Malgré tout, il n'a jamais baissé les bras ni exprimé de remords. En recevant l'Ordre du Canada, à 85 ans passés en juillet 2008, il se disait fier du chemin parcouru depuis le début de son combat politique et juridique, à la fin des années 1960.

Né à Lodz en Pologne le 19 mars 1923 dans une famille engagée, Henry Morgentaler a été déporté à Auschwitz au début de la vingtaine. Son père, sa mère et sa soeur ont trouvé la mort dans les camps nazis.

Il a fait sa médecine en Allemagne au lendemain de la Deuxième Guerre mondiale, grâce à une bourse des Nations unies, puis s'est réfugié au Québec dans les années 1950 avec sa première épouse.

Il a consacré les premières années de sa carrière à la médecine familiale, faisant dans sa clinique montréalaise la promotion de la planification des naissances et de la contraception.

Avant même de procéder à son premier avortement, Henry Morgentaler s'était prononcé publiquement en faveur de la légalisation de la procédure devant un comité de la Chambre des communes en octobre 1967.

L'affaire a fait les manchettes, attirant à la porte du médecin spécialisé en santé sexuelle et en contraception des dizaines de femmes prêtes à tout - y compris la prison - pour interrompre leur grossesse.

Jugeant la loi injuste et sa position intenable, M. Morgentaler n'avait pas su leur résister longtemps. La fille d'un de ses amis a été sa première patiente, en 1968. Dès l'année suivante, il abandonnait sa clinique familiale pour se consacrer uniquement aux avortements.

En 1973, il affirmait devant le tribunal en avoir déjà accompli 5000. À 50 ans, il avait trouvé sa voie. Il était devenu l'un des visages du combat pour la libération des femmes, dans une société qui faisait sa révolution sexuelle et sa Révolution tranquille en même temps.

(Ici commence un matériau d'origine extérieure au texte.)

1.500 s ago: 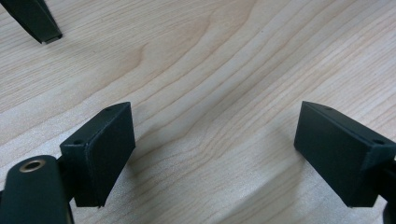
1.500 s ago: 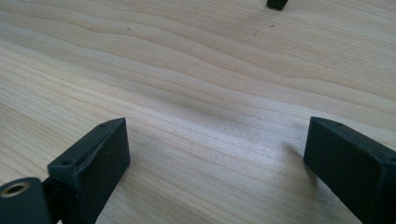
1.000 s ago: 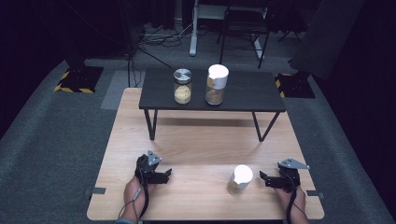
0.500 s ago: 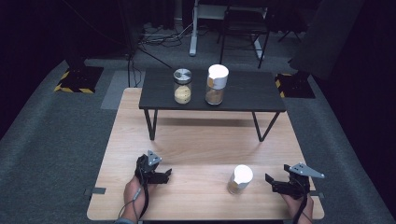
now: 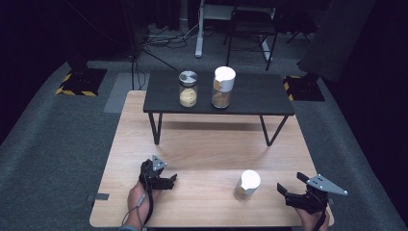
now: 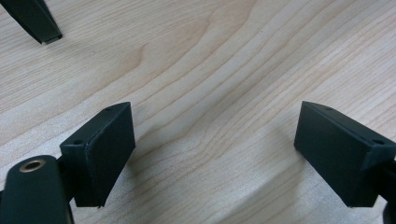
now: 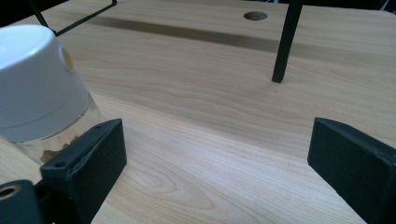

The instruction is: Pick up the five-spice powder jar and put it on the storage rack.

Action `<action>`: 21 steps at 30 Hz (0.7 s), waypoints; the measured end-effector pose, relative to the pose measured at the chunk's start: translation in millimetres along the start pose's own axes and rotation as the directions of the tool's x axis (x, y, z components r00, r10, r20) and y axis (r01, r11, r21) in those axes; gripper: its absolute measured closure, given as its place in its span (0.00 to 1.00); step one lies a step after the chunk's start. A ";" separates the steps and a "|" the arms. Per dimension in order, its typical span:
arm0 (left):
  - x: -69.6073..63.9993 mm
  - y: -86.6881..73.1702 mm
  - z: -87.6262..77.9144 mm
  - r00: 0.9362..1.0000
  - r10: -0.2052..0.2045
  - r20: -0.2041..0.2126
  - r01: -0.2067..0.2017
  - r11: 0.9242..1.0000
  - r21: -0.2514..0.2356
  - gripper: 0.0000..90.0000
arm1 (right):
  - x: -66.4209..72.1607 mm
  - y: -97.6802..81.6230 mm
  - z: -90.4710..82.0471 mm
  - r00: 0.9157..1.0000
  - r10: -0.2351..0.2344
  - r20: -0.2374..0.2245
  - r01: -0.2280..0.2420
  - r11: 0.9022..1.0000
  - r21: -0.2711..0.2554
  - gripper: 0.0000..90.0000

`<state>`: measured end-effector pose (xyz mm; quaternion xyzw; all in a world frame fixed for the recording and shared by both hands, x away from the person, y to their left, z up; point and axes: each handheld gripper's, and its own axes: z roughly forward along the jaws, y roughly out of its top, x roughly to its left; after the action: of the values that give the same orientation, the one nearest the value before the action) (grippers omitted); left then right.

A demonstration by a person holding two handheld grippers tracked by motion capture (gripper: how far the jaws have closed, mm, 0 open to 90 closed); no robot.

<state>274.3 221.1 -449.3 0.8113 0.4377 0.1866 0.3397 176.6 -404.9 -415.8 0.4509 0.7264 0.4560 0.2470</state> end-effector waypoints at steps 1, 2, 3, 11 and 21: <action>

En dépit de ses aveux et malgré les instructions claires du juge, un jury québécois a refusé de le déclarer coupable. Cette sentence a toutefois été renversée en appel et le médecin a été emprisonné pendant 10 mois au cours desquels il a fait un infarctus.

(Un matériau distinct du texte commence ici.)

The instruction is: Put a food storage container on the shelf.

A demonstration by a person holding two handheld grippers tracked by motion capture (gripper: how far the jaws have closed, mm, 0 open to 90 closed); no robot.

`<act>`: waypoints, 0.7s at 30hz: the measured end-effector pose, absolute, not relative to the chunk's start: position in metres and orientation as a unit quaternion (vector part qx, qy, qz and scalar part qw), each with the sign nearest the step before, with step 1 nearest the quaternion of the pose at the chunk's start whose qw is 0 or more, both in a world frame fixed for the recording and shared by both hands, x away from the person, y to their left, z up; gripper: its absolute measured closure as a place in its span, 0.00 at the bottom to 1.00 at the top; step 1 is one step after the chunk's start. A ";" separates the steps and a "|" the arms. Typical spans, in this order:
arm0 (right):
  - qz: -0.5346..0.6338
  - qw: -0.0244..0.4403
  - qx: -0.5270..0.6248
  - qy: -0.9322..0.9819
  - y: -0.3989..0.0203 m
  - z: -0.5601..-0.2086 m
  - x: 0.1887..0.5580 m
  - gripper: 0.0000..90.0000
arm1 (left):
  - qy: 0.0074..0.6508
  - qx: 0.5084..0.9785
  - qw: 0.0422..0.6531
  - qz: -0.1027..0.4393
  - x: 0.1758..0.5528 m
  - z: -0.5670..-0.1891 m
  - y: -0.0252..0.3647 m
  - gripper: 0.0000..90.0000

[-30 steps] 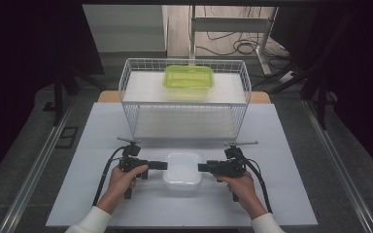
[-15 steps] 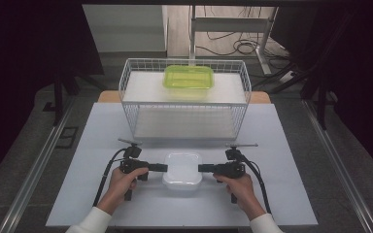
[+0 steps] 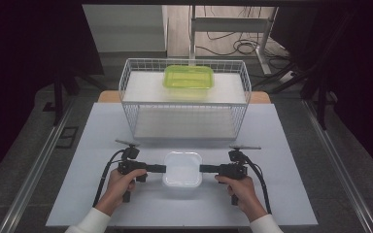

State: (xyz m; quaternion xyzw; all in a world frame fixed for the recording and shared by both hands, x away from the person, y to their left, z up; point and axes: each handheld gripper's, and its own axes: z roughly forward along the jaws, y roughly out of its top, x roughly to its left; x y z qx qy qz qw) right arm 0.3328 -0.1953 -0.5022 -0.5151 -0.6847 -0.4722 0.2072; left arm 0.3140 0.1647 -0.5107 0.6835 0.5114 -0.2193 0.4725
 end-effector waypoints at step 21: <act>-0.498 0.188 -0.482 -0.696 -0.197 -0.488 0.328 0.89 | 0.498 0.693 0.486 -0.189 0.308 -0.499 0.165 0.89</act>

La loi a par la suite été modifiée pour empêcher des magistrats de casser la décision d'un jury. Cette modification est encore connue sous le nom d'« amendement Morgentaler ».

L'affaire s'est néanmoins rendue en Cour suprême et a donné lieu au premier de trois arrêts sur l'avortement portant le nom du médecin, en 1976. Cette décision partagée donnait raison à l'État qui considérait alors comme criminelle toute tentative de mettre fin à une grossesse.

Le deuxième arrêt Morgentaler a été prononcé en 1988 à la suite de l'arrestation du médecin en Ontario et après l'adoption de la Charte canadienne des droits et libertés. Les magistrats ont jugé anticonstitutionnelle la loi en vigueur à l'époque qui obligeait une femme à obtenir le consentement d'un comité d'experts avant un avortement.

Aucun gouvernement n'a réussi à légiférer sur les interruptions de grossesse depuis ce temps. Le Canada est donc depuis 20 ans l'un des seuls pays du monde occidental à ne pas baliser l'avortement.

Les provinces qui souhaiteraient le faire n'en ont pas le droit, puisque la Cour suprême a estimé, dans sa dernière décision Morgentaler, que l'affaire était de compétence fédérale exclusive.